Why it matters: Harris' plan, which she'll propose during her visit to the Arizona border, are part of an effort to fend off Republicans' criticisms that she and the Biden administration have been too lenient on illegal immigration.
- Besides extending policies to make asylum more difficult for migrants to quality for, Harris will promise to ramp up prosecutions of those who illegally cross the border — including potential felony charges for repeat offenders, according to two sources briefed on her plans.
- It's a clear break from the more lenient immigration stance she had as a presidential candidate in 2019, when she supported decriminalizing border crossings.
Zoom in: Three sources briefed on the plans say Harris wants to ensure that the Biden administration's recent limits on asylum stay in place longer, even after Biden's plan called for them to be phased out when border crossings decline.

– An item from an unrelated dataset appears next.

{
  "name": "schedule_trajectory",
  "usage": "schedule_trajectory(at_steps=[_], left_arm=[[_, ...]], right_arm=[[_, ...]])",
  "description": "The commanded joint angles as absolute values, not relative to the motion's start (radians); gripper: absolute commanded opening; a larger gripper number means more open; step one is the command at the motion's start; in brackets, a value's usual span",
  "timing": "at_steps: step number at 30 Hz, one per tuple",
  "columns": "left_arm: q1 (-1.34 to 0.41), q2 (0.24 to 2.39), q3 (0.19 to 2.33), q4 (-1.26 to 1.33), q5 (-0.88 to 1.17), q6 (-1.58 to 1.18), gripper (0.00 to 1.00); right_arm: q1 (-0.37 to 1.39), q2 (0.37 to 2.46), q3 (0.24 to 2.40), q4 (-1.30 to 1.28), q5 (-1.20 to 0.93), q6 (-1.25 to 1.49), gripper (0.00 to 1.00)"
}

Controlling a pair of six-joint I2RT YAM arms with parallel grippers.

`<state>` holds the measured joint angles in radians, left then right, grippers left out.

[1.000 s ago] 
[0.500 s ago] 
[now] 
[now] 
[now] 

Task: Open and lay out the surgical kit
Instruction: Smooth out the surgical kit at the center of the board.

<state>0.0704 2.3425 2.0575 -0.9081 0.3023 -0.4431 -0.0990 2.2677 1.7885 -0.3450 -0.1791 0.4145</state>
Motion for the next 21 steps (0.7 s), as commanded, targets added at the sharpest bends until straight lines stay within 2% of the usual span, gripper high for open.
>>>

- Biden's policy, rolled out in June, effectively cuts off access to the asylum system for migrants who illegally cross the border during migration surges.
- It does include some humanitarian exceptions, however.
The details: Harris' new proposal would require the average number of border crossings each day to remain below 1,500 people for several weeks before the restrictions are lifted.
- Currently, once the average number of border crossings fall below 1,500 a day, the asylum restrictions are supposed to end two weeks later.
- Next week, the Biden administration is expected to make the policy more permanent by requiring the average number of daily border crossings to remain at 1,500 for 28 days before the limits are lifted.
- Harris' proposal would go beyond the 28 days, per one source.
- The administration also will begin counting all minors who cross the border without their parents toward that daily threshold — making it even more difficult to resume the usual, more accessible asylum process.
Reality check: Harris' plan is her latest effort to move to the political center — and away from her more liberal positions in the past — on a range of issues during her presidential campaign.
- As a California senator, she once said on the Senate floor: "I know what a crime looks like. I will tell you: an undocumented immigrant is not a criminal."
- In 2019, Harris also agreed with other Democratic presidential candidates on a debate stage that migrants crossing the U.S. border should not be subject to criminal penalties.
- Harris' new plan for asylum restrictions is harsher than what was included in the recent bipartisan border deal that Republicans killed — and that Democrats have touted during their campaigns this year.
What they're saying: "Since President Biden announced new, decisive executive actions to secure the border on June 4, encounters between ports of entry have dropped by more than 50% and remain at their lowest level in years," a White House spokesperson told Axios.
- A White House official told Axios the administration had no comment on the asylum rules said they have no new announcements at this time.